§ **WHAT IS NEEDED**:
Work out how many lines below contain the word "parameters". Only the number is wanted.

§ **DATA RECORDS**:
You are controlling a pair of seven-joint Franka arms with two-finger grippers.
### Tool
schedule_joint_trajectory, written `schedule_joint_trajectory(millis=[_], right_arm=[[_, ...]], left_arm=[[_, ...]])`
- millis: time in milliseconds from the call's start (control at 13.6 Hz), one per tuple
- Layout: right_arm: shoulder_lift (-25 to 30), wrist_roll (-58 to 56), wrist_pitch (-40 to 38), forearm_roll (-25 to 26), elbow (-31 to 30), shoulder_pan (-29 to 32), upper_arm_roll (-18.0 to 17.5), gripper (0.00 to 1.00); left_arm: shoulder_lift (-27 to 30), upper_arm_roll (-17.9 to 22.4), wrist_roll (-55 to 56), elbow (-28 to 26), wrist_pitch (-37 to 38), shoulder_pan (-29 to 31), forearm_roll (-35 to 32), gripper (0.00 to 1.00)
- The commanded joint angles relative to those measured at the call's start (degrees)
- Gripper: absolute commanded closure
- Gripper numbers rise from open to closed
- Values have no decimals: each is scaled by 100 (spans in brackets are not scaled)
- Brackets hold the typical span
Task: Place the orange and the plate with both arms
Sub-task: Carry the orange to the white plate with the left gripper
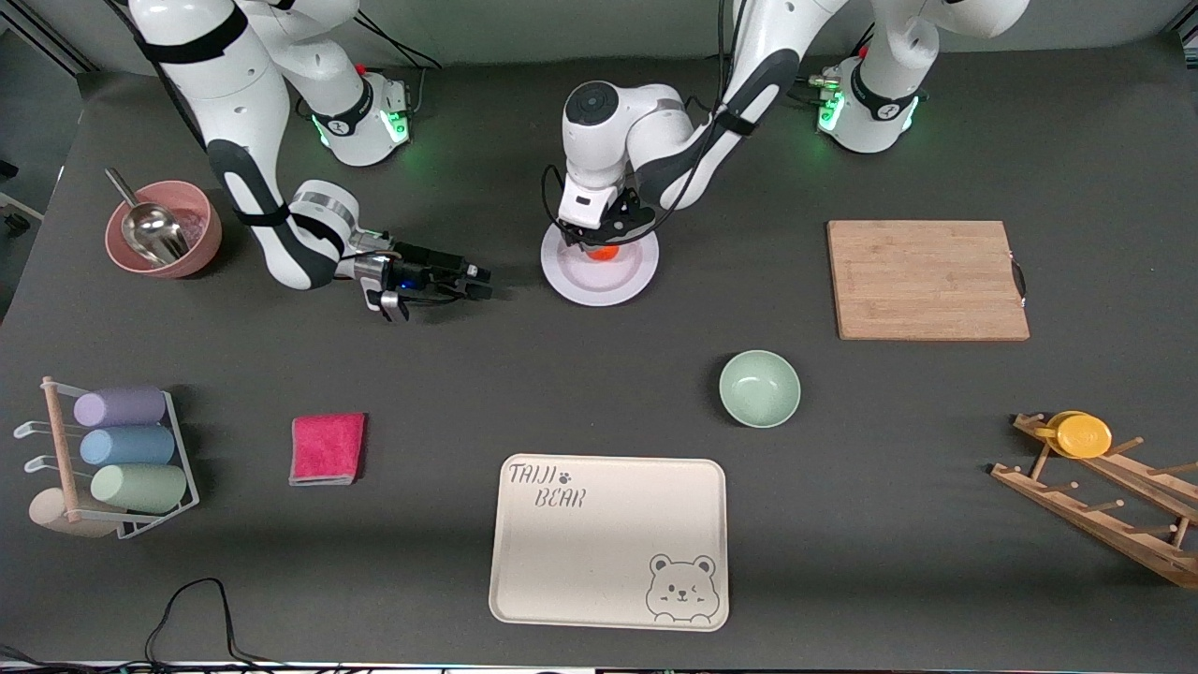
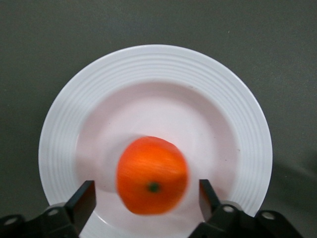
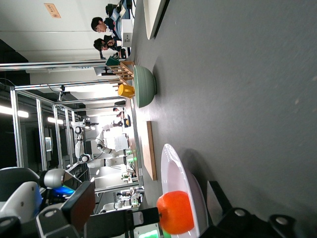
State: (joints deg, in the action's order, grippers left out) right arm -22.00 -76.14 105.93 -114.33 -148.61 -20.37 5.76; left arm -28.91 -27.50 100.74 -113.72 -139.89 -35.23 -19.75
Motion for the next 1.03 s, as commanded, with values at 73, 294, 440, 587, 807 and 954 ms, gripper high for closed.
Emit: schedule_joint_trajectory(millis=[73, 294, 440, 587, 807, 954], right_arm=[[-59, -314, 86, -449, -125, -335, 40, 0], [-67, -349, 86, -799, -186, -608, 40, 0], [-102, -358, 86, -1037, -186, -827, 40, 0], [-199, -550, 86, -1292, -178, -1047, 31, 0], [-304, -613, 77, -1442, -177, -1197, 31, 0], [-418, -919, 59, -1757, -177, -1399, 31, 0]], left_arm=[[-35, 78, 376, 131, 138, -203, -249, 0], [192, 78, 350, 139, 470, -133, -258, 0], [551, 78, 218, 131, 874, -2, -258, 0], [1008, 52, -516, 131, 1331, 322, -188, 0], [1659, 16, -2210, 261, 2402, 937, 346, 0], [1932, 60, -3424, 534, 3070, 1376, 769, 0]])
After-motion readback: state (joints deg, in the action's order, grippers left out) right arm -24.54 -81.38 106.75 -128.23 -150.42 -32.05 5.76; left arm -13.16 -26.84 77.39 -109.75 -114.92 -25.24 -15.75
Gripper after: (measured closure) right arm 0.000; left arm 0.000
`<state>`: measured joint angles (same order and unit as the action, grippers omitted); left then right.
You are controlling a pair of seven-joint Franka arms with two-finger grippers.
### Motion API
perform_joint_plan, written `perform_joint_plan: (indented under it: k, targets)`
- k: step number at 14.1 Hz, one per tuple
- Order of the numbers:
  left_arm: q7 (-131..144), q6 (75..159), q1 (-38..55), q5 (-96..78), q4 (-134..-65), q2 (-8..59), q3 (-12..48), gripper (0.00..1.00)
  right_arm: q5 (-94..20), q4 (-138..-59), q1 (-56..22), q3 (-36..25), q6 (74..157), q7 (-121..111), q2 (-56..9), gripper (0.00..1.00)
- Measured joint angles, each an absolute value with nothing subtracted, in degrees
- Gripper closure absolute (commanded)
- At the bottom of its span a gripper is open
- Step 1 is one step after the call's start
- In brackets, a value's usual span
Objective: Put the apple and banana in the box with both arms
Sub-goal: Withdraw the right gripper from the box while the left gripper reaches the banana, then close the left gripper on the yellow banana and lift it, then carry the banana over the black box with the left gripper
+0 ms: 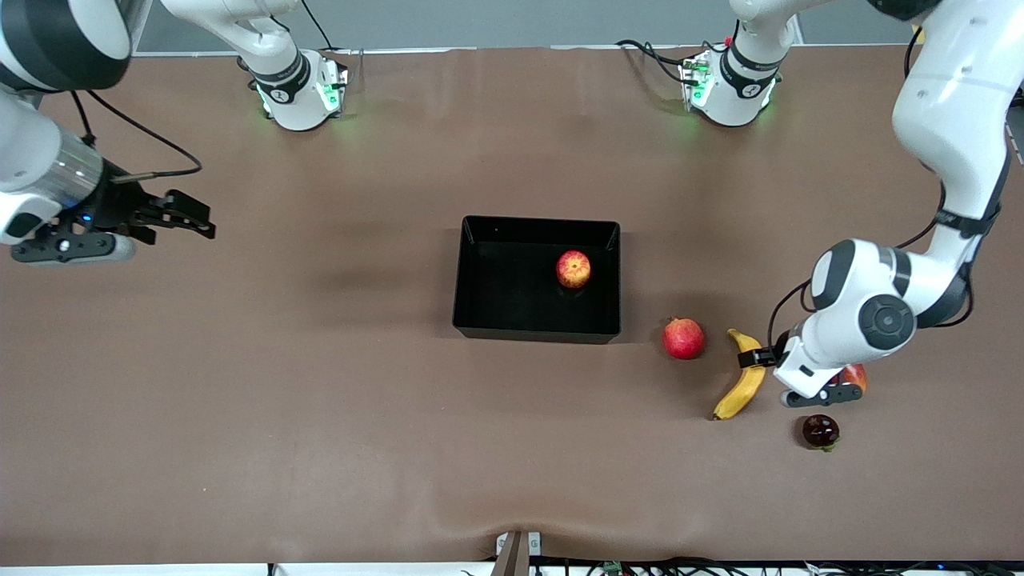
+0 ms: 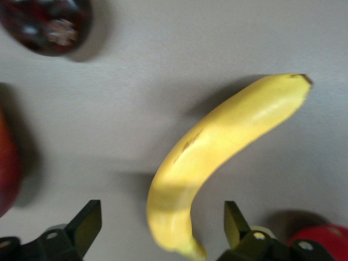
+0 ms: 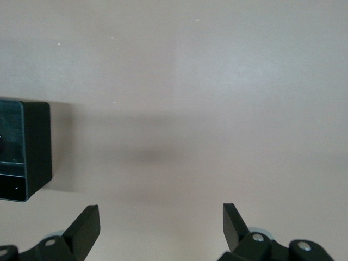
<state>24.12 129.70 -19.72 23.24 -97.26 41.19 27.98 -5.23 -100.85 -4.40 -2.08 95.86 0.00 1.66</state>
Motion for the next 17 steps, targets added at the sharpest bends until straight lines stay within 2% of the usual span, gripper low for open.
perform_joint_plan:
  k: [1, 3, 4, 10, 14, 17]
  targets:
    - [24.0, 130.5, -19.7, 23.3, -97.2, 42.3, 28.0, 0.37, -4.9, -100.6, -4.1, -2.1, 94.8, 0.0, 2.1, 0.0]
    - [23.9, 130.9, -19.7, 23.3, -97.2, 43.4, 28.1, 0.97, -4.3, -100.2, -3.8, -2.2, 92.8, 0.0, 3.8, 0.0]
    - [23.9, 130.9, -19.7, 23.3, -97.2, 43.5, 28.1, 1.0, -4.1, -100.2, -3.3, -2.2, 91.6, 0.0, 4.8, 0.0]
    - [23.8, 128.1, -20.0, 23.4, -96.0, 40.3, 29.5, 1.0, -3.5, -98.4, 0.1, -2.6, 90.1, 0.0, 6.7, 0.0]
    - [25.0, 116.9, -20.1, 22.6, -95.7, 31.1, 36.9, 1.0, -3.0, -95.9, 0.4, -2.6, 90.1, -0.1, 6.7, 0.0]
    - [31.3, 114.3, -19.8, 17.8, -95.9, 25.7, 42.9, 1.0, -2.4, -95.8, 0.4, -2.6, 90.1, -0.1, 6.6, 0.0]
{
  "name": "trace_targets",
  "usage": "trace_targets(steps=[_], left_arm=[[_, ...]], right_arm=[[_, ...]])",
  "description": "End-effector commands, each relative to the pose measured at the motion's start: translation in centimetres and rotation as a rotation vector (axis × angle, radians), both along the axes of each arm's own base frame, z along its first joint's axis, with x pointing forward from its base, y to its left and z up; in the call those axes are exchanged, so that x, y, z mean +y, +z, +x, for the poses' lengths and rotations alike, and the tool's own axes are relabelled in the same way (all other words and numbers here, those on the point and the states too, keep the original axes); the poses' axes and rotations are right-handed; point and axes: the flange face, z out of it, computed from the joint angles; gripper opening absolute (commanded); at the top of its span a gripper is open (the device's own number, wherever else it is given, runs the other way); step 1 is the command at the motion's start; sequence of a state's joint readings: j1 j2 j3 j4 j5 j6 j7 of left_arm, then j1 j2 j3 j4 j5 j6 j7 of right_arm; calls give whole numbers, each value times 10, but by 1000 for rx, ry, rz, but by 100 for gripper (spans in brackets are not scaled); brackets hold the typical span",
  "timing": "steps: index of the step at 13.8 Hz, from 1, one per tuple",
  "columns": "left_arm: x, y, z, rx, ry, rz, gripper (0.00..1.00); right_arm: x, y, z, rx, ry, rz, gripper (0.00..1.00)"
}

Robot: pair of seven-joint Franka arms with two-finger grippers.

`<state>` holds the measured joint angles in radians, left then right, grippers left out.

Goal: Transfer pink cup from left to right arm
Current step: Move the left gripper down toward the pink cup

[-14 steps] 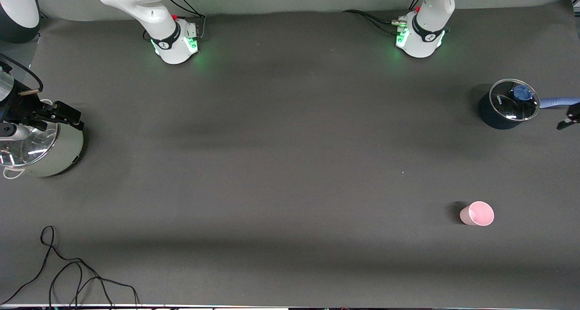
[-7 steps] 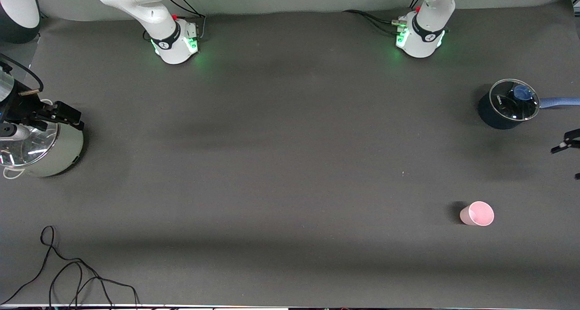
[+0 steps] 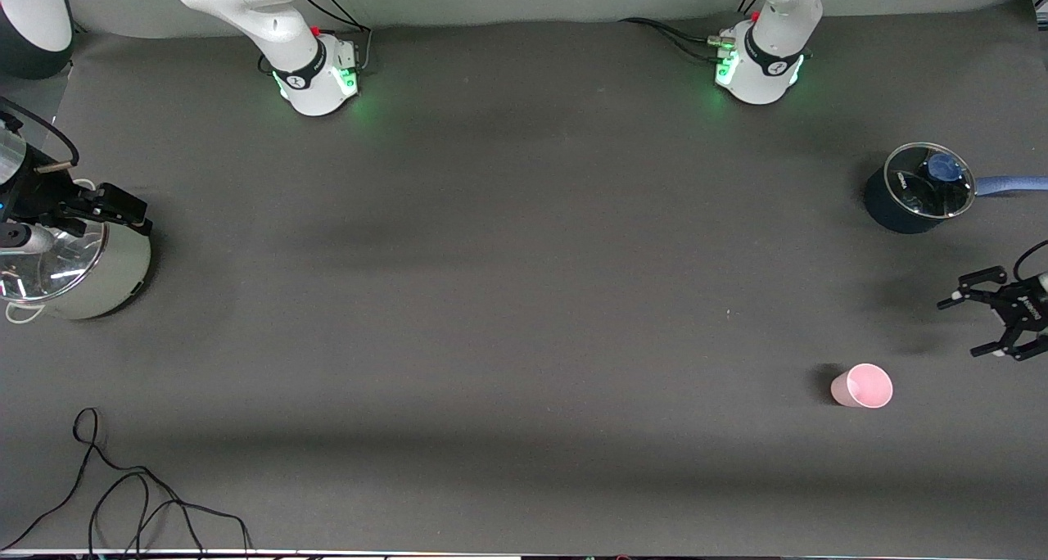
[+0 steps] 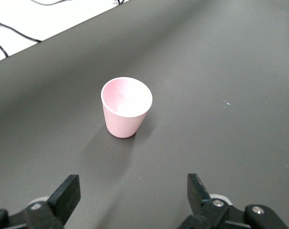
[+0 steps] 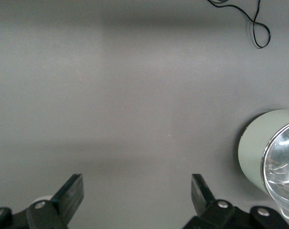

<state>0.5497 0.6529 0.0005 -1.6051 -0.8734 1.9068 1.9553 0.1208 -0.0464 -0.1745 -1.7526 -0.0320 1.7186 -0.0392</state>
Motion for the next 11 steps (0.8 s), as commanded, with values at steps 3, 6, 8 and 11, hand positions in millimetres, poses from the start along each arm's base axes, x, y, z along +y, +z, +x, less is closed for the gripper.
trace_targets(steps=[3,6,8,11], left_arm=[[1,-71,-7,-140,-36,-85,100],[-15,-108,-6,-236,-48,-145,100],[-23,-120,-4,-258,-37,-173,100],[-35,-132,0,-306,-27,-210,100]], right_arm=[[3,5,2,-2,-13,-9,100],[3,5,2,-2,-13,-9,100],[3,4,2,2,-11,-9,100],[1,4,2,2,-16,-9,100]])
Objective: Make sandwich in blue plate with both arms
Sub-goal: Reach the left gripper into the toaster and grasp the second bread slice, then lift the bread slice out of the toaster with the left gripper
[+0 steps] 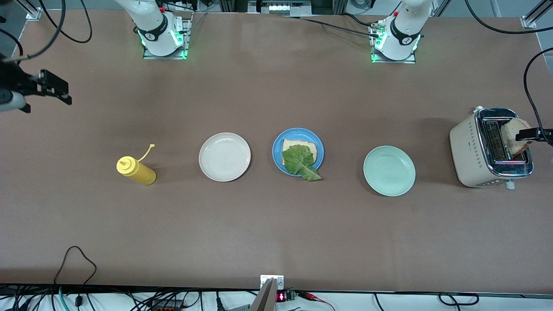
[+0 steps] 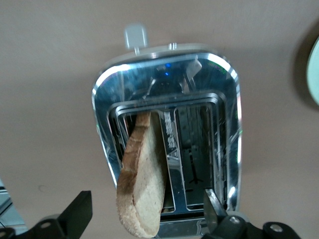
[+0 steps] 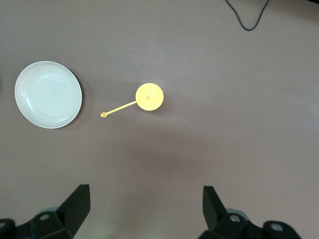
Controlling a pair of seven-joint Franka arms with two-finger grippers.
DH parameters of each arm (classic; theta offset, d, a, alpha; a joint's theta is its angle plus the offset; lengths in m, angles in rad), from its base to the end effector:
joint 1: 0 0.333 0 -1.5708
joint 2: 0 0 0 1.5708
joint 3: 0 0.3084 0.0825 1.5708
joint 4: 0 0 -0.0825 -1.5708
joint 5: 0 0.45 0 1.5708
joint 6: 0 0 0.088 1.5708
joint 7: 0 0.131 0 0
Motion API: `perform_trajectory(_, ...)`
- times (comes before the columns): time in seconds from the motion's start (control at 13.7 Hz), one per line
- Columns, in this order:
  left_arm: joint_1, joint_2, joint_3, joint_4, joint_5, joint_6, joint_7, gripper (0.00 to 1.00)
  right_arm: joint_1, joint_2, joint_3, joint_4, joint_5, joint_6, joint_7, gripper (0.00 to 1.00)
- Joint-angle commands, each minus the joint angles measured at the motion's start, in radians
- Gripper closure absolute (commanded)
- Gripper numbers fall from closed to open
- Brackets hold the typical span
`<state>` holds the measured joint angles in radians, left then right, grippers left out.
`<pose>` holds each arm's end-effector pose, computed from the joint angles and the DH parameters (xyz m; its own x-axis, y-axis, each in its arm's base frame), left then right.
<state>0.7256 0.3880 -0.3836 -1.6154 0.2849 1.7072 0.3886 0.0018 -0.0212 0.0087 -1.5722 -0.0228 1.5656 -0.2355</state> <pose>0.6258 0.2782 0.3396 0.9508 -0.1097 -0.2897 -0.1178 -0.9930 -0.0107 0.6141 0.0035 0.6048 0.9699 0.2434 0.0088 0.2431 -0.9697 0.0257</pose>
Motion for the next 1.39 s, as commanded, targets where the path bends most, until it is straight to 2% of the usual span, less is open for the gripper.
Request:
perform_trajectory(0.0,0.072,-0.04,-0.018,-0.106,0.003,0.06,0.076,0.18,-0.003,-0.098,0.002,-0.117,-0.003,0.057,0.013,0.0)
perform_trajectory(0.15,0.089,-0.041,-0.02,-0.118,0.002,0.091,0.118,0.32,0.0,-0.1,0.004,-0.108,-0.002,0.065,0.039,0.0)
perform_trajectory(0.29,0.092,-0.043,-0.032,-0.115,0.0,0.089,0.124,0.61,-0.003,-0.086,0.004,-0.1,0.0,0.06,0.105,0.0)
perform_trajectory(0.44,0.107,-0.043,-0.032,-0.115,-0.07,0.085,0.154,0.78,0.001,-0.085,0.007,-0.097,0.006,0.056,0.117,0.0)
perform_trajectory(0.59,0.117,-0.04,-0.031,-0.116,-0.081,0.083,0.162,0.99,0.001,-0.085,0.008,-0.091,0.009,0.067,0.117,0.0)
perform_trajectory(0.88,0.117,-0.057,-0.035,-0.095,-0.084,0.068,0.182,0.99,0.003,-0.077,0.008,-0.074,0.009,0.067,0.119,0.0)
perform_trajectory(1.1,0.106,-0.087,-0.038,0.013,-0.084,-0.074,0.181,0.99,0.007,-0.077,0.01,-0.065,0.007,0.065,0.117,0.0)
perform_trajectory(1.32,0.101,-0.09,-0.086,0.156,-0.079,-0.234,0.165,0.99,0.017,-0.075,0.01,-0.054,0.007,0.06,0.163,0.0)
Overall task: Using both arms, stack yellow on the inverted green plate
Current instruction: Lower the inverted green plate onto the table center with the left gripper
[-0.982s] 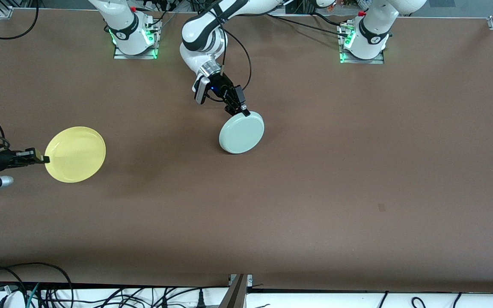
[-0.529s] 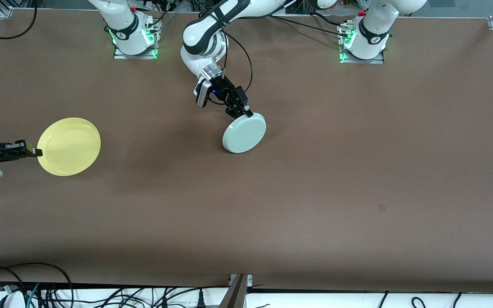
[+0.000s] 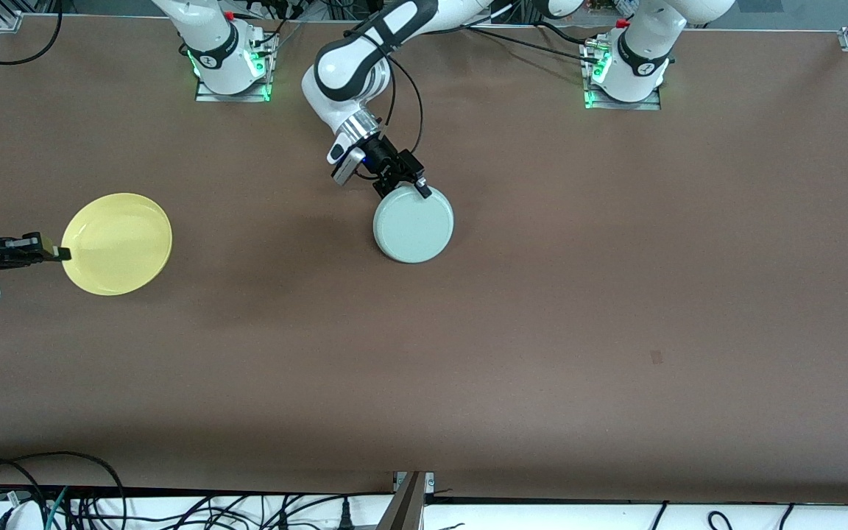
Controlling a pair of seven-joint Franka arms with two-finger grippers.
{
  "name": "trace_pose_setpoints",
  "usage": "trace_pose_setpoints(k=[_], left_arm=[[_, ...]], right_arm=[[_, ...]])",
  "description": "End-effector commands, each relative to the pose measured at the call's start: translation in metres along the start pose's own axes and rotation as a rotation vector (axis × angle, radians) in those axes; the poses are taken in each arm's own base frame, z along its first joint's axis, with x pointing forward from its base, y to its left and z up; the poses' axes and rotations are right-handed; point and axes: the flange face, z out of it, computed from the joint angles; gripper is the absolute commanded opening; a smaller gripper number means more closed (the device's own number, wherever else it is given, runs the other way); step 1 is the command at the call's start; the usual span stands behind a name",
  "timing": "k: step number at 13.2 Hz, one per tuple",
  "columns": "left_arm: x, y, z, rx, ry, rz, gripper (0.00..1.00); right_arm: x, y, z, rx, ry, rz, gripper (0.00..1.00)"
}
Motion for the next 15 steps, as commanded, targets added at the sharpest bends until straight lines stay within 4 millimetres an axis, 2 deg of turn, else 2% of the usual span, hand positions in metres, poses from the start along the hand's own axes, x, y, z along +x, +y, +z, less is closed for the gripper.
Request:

§ **YOUR SOLUTION**:
2